38.These courts deny entry to most of the public and journalists without
legitimate justification, undermining the public nature of proceedings, a
principle enshrined in Article 14(1) of the International Covenant on Civil and
39.Trials in these courts rely fundamentally, and often exclusively, on police
investigative reports as independent proof of defendants’ guilt, and they issue
mass death sentences and prolonged prison sentences. For example, in the
February 2015 trial of the Kerdasa case, the fifth circuit of the Giza Felony
Court sentenced 183 people to death based solely on police reports.

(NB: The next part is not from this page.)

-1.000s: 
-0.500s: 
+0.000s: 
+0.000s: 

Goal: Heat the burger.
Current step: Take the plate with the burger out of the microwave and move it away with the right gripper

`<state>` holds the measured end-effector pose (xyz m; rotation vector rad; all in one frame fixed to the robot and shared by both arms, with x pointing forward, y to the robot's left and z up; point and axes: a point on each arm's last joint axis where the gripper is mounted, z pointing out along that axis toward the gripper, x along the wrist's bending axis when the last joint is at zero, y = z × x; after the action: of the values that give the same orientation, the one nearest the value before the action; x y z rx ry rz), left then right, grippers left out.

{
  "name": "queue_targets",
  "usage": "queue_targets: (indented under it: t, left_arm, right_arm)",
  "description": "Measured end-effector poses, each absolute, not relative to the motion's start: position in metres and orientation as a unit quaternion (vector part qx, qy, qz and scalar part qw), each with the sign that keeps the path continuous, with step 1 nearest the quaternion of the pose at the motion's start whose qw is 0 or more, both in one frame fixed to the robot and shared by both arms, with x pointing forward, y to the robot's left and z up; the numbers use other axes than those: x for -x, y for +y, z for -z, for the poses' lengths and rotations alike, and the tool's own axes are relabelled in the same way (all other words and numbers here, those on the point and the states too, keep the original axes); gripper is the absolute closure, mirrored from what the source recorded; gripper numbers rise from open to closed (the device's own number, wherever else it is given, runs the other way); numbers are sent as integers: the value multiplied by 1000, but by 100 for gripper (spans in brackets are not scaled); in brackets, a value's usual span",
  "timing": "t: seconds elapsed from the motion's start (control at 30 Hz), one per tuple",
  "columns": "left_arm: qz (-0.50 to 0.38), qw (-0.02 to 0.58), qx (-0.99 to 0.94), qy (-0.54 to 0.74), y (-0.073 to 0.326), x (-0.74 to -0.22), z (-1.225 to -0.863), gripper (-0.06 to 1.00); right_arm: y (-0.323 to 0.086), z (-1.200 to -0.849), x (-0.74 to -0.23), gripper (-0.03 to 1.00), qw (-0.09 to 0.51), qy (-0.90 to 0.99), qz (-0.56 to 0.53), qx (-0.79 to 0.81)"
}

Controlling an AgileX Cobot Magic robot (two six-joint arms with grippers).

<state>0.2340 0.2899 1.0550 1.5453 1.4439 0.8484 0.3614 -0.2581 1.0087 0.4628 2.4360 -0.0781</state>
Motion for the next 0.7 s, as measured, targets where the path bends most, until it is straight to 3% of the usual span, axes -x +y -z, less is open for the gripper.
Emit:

40.The terrorism circuits have persistently violated the right of defense, holding
trials in the complete absence of defense counsel. The seventh circuit of the
Minya Felony Court, hearing the case of events in al-Adwa and Matay in
2014, sentenced hundreds of defendants to death, including children, in the
absence of any defense counsel. The Minya Lawyers Syndicate had refused
to appear before these courts due to their misapplication of the law, but the
court nevertheless continued proceedings without appointing alternate
defense attorneys for the defendants. In February 2015, the fifth circuit of the
Giza Felony Court also sentenced several defendants without attorneys to
death in the Kerdasa case without giving the defense counsel adequate
opportunity to mount their defense. In this case the Egyptian Court of
Cassation ruled that the right to defense had been violated and ordered a
retrial9, but the terrorism circuits continue to proceed with trials without
permitting defendants to be properly represented in court.
41.Article 124 of the Code of Criminal Procedure allows the prosecutor to initiate
an interrogation without the presence of a lawyer in cases of flagrante delicto
or cases where speed is a necessity due to fear of loss of evidence. However,
denying individuals access to a lawyer during interrogations has become the
norm in cases allegedly related to terrorism or national security, even when
the situation does not warrant a time-sensitive interrogation without a lawyer.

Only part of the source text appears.